WHAT IS REQUIRED
Locate the word "whose" in the material, then show every line that holds it.

=== MATERIAL PROVIDED ===

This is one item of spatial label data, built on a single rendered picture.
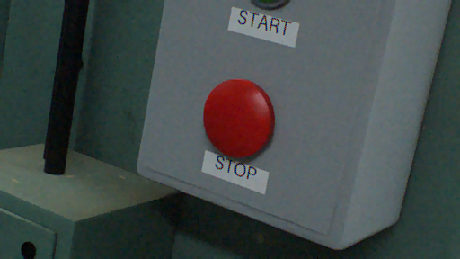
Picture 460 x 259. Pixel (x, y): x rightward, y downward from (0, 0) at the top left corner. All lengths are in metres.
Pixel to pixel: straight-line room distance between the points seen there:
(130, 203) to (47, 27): 0.17
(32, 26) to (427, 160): 0.27
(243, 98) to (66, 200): 0.11
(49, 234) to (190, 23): 0.11
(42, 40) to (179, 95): 0.20
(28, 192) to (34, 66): 0.16
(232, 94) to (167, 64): 0.04
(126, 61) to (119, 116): 0.03
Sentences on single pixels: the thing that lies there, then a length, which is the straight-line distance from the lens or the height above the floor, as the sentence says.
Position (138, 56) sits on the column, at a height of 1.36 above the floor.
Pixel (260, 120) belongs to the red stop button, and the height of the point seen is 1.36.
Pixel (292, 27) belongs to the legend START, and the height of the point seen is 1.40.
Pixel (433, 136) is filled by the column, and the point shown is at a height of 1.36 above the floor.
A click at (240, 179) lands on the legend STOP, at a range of 0.35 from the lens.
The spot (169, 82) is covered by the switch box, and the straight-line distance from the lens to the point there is 0.36.
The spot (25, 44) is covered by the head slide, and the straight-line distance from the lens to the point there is 0.56.
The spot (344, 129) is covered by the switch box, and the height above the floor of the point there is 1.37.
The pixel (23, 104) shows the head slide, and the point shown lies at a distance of 0.56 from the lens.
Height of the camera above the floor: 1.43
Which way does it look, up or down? 13 degrees down
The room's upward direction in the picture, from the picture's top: 11 degrees clockwise
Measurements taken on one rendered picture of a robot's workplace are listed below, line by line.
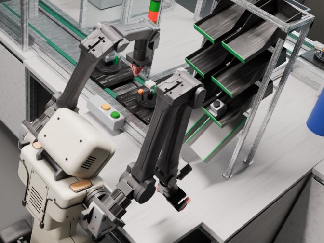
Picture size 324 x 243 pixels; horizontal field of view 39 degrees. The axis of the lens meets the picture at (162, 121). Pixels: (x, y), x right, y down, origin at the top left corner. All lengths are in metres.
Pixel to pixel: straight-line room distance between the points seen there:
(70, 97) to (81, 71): 0.15
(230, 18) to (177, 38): 1.28
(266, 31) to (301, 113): 1.04
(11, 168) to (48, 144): 1.75
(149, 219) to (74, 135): 0.61
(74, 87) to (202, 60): 0.60
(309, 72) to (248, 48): 1.36
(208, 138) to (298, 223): 0.87
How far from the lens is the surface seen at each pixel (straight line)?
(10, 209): 3.01
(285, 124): 2.64
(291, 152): 2.47
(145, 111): 2.23
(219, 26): 1.85
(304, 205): 2.59
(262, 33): 1.82
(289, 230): 2.74
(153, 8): 2.25
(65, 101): 1.65
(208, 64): 1.91
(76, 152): 1.43
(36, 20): 2.97
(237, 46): 1.78
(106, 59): 2.42
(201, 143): 2.05
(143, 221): 1.90
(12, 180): 3.16
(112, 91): 2.35
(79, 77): 1.54
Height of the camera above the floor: 2.35
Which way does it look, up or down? 39 degrees down
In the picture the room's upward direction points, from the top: 14 degrees clockwise
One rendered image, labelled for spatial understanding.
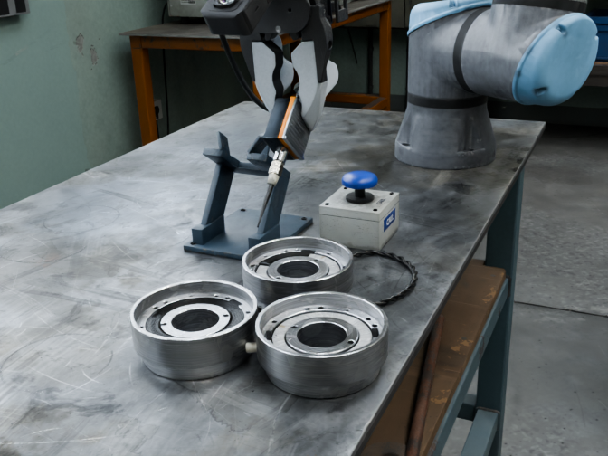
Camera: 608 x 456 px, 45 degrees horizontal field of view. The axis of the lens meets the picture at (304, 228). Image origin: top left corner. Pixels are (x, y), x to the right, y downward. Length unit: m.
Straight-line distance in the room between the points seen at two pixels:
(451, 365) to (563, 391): 1.01
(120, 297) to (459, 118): 0.56
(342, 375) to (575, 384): 1.58
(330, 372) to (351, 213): 0.29
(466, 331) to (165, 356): 0.66
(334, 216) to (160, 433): 0.35
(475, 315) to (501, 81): 0.40
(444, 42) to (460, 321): 0.43
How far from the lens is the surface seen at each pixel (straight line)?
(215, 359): 0.59
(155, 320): 0.64
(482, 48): 1.01
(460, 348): 1.12
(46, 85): 2.77
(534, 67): 0.96
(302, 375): 0.56
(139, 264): 0.82
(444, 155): 1.08
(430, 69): 1.07
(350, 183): 0.81
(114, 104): 3.05
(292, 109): 0.73
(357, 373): 0.56
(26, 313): 0.75
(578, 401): 2.04
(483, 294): 1.28
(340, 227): 0.82
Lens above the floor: 1.13
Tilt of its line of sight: 22 degrees down
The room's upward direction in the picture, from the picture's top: 2 degrees counter-clockwise
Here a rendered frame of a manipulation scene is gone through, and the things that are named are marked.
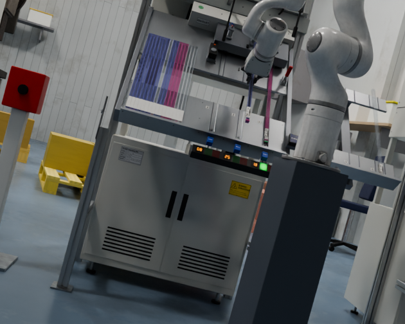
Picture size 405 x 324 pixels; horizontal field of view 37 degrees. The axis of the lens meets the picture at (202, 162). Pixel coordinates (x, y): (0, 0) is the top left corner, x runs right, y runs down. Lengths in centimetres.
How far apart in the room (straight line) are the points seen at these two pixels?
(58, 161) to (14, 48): 637
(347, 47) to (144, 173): 112
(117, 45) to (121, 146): 918
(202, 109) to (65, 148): 315
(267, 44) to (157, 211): 89
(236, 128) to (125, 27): 951
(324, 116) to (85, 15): 1007
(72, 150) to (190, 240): 294
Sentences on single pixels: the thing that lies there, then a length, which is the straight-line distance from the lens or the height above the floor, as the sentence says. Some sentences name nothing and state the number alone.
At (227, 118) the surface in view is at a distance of 241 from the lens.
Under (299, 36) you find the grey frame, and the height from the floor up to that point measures 130.
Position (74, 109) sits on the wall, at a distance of 1161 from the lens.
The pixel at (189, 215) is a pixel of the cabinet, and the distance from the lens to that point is 264.
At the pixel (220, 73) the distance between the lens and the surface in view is 261.
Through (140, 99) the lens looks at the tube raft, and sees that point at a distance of 235.
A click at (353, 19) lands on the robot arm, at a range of 198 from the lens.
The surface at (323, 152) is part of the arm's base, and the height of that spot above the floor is 75.
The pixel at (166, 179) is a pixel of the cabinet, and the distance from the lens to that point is 261.
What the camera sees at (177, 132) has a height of 70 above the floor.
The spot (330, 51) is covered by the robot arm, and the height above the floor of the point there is 104.
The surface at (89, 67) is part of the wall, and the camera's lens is 1165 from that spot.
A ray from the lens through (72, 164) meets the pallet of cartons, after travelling 546.
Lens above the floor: 66
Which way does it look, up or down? 1 degrees down
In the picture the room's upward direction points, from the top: 15 degrees clockwise
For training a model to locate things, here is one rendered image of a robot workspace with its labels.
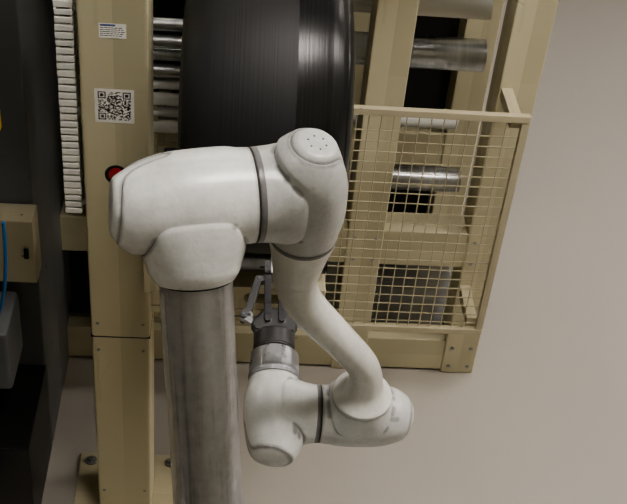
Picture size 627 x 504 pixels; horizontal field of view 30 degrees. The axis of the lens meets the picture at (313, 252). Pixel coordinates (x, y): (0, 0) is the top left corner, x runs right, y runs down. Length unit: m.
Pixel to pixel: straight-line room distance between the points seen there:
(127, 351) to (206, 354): 1.09
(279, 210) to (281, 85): 0.56
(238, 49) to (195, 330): 0.66
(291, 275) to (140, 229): 0.27
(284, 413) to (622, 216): 2.57
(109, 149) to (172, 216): 0.84
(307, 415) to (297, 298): 0.32
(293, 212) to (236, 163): 0.10
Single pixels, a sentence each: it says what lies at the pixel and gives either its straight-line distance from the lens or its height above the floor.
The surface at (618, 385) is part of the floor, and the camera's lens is 3.65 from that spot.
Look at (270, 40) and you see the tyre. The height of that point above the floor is 1.43.
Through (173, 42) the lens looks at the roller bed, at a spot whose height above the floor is 1.15.
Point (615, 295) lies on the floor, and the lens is 3.97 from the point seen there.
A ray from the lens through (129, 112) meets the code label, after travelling 2.27.
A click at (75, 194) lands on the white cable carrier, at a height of 1.00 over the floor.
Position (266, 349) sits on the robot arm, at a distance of 2.05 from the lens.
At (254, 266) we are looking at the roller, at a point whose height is 0.90.
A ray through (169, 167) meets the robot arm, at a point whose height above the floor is 1.55.
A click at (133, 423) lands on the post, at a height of 0.34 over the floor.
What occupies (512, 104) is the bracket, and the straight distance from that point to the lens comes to 2.88.
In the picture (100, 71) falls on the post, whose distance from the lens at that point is 2.23.
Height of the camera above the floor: 2.40
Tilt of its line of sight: 38 degrees down
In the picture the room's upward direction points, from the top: 6 degrees clockwise
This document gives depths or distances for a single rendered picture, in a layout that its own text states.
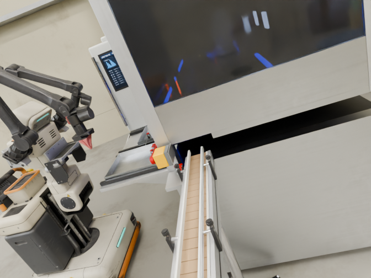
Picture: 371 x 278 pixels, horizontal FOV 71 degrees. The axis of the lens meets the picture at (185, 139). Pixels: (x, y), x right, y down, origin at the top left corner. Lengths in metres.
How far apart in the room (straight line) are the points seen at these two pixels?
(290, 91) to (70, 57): 4.12
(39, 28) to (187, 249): 4.50
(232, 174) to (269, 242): 0.51
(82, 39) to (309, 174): 4.12
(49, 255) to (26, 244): 0.16
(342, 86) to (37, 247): 1.96
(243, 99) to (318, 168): 0.51
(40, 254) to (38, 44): 3.57
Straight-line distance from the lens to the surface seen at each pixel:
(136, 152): 1.65
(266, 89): 1.14
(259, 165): 1.29
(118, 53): 1.13
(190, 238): 0.84
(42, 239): 2.05
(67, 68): 4.90
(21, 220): 1.97
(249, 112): 1.16
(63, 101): 1.41
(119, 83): 2.24
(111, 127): 5.01
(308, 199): 1.48
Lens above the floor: 1.50
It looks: 24 degrees down
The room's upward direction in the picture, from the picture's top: 22 degrees counter-clockwise
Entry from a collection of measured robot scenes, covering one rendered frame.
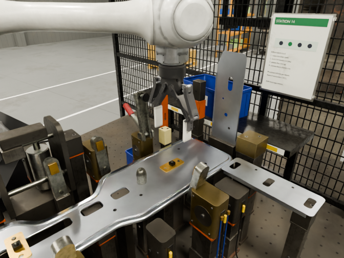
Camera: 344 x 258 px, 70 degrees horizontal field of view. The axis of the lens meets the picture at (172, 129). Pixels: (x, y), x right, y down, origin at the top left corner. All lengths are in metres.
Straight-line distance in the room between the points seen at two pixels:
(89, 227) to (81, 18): 0.47
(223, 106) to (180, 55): 0.36
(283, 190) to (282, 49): 0.57
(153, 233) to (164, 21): 0.47
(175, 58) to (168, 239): 0.44
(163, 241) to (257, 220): 0.57
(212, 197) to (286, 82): 0.64
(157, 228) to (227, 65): 0.58
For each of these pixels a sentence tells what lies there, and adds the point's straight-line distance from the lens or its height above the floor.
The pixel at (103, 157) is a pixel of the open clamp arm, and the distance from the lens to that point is 0.84.
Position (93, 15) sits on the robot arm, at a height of 1.46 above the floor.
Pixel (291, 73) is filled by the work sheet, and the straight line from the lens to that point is 1.11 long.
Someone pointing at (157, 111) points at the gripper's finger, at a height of 1.18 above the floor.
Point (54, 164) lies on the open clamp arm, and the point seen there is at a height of 1.09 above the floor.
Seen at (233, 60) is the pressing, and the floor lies 1.31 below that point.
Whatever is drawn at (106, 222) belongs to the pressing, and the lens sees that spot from 0.67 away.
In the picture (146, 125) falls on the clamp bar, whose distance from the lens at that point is 0.89.
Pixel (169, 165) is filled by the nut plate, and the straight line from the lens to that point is 0.83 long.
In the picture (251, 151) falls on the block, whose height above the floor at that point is 1.02.
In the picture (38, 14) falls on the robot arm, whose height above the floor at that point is 1.46.
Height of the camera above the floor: 1.48
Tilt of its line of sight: 27 degrees down
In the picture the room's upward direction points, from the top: straight up
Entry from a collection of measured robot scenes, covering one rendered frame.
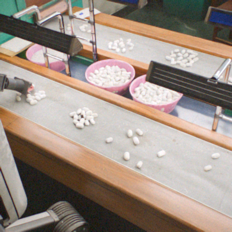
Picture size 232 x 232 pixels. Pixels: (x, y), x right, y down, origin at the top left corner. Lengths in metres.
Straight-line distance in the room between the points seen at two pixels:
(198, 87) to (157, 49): 0.93
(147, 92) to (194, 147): 0.42
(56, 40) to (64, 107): 0.35
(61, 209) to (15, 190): 0.50
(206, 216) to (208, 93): 0.41
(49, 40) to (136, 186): 0.72
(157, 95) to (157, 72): 0.50
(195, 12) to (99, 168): 3.14
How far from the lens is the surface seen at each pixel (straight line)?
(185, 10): 4.28
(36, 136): 1.49
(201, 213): 1.22
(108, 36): 2.24
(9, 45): 2.18
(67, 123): 1.56
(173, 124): 1.51
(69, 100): 1.69
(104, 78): 1.85
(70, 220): 1.16
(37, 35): 1.56
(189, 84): 1.20
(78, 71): 2.02
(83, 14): 2.50
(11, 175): 0.67
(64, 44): 1.46
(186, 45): 2.10
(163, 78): 1.23
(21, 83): 1.69
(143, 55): 2.03
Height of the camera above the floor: 1.76
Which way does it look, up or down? 41 degrees down
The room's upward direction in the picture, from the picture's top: 2 degrees counter-clockwise

===

RESPONSE BOX
Through (173, 42) the lens looks at the roller bed, at a spot whose height above the floor is 1.15.
At (254, 266) we are looking at the roller, at a point whose height is 0.90.
A ray through (169, 167) meets the robot arm, at a point whose height above the floor is 1.55.
In the picture (100, 71) falls on the post, whose distance from the lens at that point is 2.23.
In the picture (146, 125) falls on the clamp bar, whose distance from the lens at that point is 0.89.
In the picture (251, 151) falls on the block, whose height above the floor at that point is 1.02.
In the picture (38, 14) falls on the robot arm, whose height above the floor at that point is 1.46.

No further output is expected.